When an attorney read the contents of the will the following week, everyone in the family was shocked to learn Ann was the sole beneficiary. Even as precocious as she was, the amount of the inheritance humbled and terrified her. Her parents, who had thought the old man senile, were genuinely delighted. Her cousins, aunts, and uncles were not.

Ann spread the money around to her extended family, though open hands were stretched in her direction for the rest of her life. She put most of the windfall into various investments and savings plans and bonds and retirement funds and went about her life as though nothing had happened. Sure, she paid for her tuition, room, board, and books, but never spent extravagantly. She drove a small SUV, lived on campus and ate in the dorm cafeteria. None of her fellow students knew she could have bought and sold the campus ten times over.

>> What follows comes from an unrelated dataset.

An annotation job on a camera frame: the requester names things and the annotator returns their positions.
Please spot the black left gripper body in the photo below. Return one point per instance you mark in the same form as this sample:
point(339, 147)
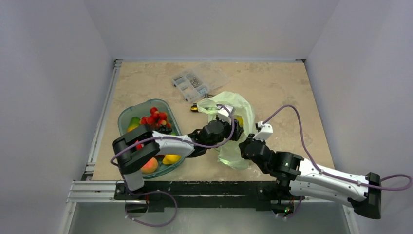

She wanted to be an English teacher and nothing, not even the kind of money that determined she’d never have to work a day in her life, deterred Ann from her goal. Nine years of school later, she received not only a doctorate degree but also an offer to teach at her alma mater.

Ann was in her tenth year of teaching when she died. The English building, Denney Hall, is a five-story glass and stone building on Seventeenth Avenue, not far from the football stadium. It has functioning elevators, but Ann liked to walk the stairs to get to her office on the top floor.